In recent years, the Department of Justice had begun to veer away from the harsh sentencing guidelines that were implemented in the 1980s and ’90s, especially those used to lock up low-level, nonviolent drug offenders. But Trump-appointed Attorney General Jeff Sessions is on course to stop those changes.
In a new set of guidelines issued in May 2017, Sessions instructed prosecutors to pursue charges for the most serious offense possible, including charges that carried harsh sentences and mandatory minimums. Sessions described these guidelines as “moral and just” and praised them for producing “consistency.”
But humans are not uniform and consistent, and neither are their crimes. U.S. District Court Judge John Coughenour believes mandatory minimums and sentencing guidelines make sentencing far too easy. “I considered sentencing to be an art and not a science,” Coughenour told The Atlantic in 2016. “And it’s not a science. It’s a human being dealing with other human beings.”
Not to mention: The long sentences doled out by mandatory minimums are neither effective nor cost-efficient. Instead, states such as Texas have shown that it’s possible to reduce both crime and incarceration simultaneously, in part by investing more money into treatment and probation programs rather than new prisons.
Since 2012, the Supreme Court has deemed it unconstitutional to mandate that youth who commit certain kinds of crime be sentenced to life without parole, citing research on adolescent brain development to support its ruling. However, states and courts can still choose to sentence people to life without parole for crimes they committed as youth. Though 19 states and the District of Columbia have opted to outlaw life without parole for juveniles, this sentence is still legal in a majority of states, giving the U.S. the embarrassing distinction of being the only nation in the world to sentence offenders to life without parole for crimes they committed as juveniles.

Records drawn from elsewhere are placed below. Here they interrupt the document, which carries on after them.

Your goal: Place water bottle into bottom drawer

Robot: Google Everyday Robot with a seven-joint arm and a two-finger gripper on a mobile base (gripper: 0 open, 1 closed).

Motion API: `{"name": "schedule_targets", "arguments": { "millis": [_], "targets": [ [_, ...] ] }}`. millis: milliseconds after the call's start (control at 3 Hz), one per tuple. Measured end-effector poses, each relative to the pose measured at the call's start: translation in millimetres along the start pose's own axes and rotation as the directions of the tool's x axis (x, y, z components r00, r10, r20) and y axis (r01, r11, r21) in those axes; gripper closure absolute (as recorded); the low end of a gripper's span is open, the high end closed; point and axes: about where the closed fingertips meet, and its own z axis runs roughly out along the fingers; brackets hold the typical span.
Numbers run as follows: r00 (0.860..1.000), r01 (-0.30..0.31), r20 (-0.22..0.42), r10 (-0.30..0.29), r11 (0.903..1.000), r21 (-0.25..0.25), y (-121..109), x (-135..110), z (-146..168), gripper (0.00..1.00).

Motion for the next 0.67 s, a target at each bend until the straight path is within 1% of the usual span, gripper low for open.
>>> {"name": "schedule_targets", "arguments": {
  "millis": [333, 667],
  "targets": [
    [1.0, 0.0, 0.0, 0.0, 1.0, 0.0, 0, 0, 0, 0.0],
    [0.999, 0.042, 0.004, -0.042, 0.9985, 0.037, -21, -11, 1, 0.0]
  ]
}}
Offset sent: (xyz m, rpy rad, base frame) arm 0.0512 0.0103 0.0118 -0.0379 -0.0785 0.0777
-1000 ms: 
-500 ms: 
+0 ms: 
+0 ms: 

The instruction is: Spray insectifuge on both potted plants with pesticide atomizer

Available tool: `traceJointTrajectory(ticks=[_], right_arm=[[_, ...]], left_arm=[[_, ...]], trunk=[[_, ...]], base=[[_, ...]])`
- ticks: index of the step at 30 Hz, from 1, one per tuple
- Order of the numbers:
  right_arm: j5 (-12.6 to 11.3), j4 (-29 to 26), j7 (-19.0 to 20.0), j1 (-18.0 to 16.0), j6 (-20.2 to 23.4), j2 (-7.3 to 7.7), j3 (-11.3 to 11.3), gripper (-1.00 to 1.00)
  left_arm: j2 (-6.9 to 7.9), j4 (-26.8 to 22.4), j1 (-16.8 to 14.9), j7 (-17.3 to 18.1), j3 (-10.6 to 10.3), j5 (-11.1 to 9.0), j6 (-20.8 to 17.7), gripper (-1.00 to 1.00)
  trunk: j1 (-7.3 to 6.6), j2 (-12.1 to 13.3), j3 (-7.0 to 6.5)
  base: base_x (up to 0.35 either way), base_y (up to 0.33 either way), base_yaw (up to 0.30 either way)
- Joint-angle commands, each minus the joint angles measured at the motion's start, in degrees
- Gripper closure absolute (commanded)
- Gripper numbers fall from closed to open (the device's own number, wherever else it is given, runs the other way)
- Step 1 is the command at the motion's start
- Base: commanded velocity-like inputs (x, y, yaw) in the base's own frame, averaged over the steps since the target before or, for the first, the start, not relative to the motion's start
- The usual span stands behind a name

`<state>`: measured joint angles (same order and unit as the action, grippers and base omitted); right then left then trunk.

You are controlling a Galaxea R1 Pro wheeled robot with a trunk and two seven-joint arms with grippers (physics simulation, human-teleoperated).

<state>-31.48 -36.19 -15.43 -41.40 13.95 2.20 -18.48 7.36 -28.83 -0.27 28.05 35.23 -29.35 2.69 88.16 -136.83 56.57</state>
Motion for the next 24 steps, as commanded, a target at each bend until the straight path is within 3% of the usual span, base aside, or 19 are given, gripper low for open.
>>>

And with Sessions at the helm of the Justice Department, it seems likely that life without parole will remain an option for those sentencing juvenile offenders. “We need to use every lawful tool we have to get the most violent offenders off our streets,” Sessions told an international gathering of law enforcement officers earlier this year. “The more of them we take off the streets so they can no longer harm others, the safer our neighborhoods will be.”